Employer/Employee Panel. This panel largely focused on Dukes’s effect on labor law. As a result, it tended to take a narrow view of Rule 23. (In fact, two of the panelists really didn’t discuss Rule 23 at all.) Nonetheless, it provided a number of interesting ideas. Professor Leslie Wexler argued that, in the wake of the Dukes litigation, Wal-Mart has engaged in a "genderwashing" campaign–providing possibly insincere reforms aimed at scrubbing its public image on these issues (not, she pointed out, that this was necessarily a bad thing). Professor Steven Greenberger probed the possible effects of relying too much on a decentralized, subjective human resources policy. And Bigelow Fellow Naomi Schoenbaum probed further into the potentially discriminatory effects of Wal-Mart’s relocation policy, a small but often-overlooked part of the larger Dukes case. The biggest takeaway for defense counsel grows out of Professor Wexler’s "genderwashing" discussion, since "genderwashing" sounds an awful lot like the kind of prophylactic "firewall" defenses recommended in Verdict for the Defense.
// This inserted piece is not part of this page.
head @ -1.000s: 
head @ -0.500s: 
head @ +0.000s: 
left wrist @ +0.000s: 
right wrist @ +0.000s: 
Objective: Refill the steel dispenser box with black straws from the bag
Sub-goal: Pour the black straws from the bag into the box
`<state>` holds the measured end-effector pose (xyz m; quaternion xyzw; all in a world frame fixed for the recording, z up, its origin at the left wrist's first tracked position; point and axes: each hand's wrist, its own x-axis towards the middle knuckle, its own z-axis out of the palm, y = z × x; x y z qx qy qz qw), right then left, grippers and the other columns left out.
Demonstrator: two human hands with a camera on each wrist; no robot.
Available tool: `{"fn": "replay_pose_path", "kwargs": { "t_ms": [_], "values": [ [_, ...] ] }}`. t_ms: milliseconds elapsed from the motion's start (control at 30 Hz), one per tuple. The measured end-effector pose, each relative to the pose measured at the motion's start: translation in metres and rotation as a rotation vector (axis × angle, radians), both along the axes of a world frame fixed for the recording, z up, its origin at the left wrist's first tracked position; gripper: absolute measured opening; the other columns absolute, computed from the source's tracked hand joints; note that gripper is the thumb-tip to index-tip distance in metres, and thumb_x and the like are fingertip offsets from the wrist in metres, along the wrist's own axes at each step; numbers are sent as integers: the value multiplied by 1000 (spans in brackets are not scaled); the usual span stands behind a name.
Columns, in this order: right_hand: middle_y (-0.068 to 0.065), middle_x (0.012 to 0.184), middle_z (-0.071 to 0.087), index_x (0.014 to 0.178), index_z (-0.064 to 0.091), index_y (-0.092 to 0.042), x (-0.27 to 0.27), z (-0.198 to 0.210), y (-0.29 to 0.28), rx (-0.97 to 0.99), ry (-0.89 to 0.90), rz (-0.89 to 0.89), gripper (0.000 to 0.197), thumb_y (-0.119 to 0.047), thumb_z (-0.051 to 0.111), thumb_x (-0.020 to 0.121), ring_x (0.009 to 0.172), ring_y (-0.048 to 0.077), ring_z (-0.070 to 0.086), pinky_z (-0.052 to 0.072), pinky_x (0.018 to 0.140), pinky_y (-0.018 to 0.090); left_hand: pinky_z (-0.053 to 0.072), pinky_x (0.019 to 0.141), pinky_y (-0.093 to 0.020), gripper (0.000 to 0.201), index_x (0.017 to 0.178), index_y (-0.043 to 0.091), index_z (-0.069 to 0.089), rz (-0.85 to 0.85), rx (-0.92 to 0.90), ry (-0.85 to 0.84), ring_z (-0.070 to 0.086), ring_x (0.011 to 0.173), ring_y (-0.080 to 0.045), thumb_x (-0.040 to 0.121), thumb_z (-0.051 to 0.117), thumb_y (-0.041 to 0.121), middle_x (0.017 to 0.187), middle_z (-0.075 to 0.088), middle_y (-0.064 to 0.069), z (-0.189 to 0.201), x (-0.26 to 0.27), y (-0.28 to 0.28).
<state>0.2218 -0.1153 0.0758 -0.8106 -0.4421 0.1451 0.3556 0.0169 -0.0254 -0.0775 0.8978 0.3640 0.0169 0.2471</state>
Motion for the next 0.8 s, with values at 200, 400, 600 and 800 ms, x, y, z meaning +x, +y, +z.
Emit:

Dukes in Litigation Panel. And, finally, there was the practitioner’s panel. There was one defense counsel, who relied on the cheap gimmick of a top ten list.  But Anthony Fata offered an excellent, wide-ranging presentation that argued that Dukes was not nearly as anti-plaintiff as one might think, particularly if one embraced the "rigorous analysis" standard. And George S. Robot told the behind-the-scenes story of the fresh-off-the-press McReynolds v. Merrill Lynch. The biggest defense takeaway from this panel–which came from both plaintiff panelists–was the reminder not to be complacent: smart plaintiff’s counsel are already making the Dukes opinion work for them.

One final note as I look over my notes: with the exception of the practitioners’ panel, where everyone said "Dukes," you could usually predict the scholar’s attitude towards the Supreme Court’s opinion by whether they called it "Dukes" or "Wal-Mart." I have no explanation for this phenomenon, but it struck me as an interesting bit of applied rhetoric.

[Many thanks to Chris Burrichter and the rest of the Law Review staff, who put together an amazing set of panels, and made sure everything ran smoothly.]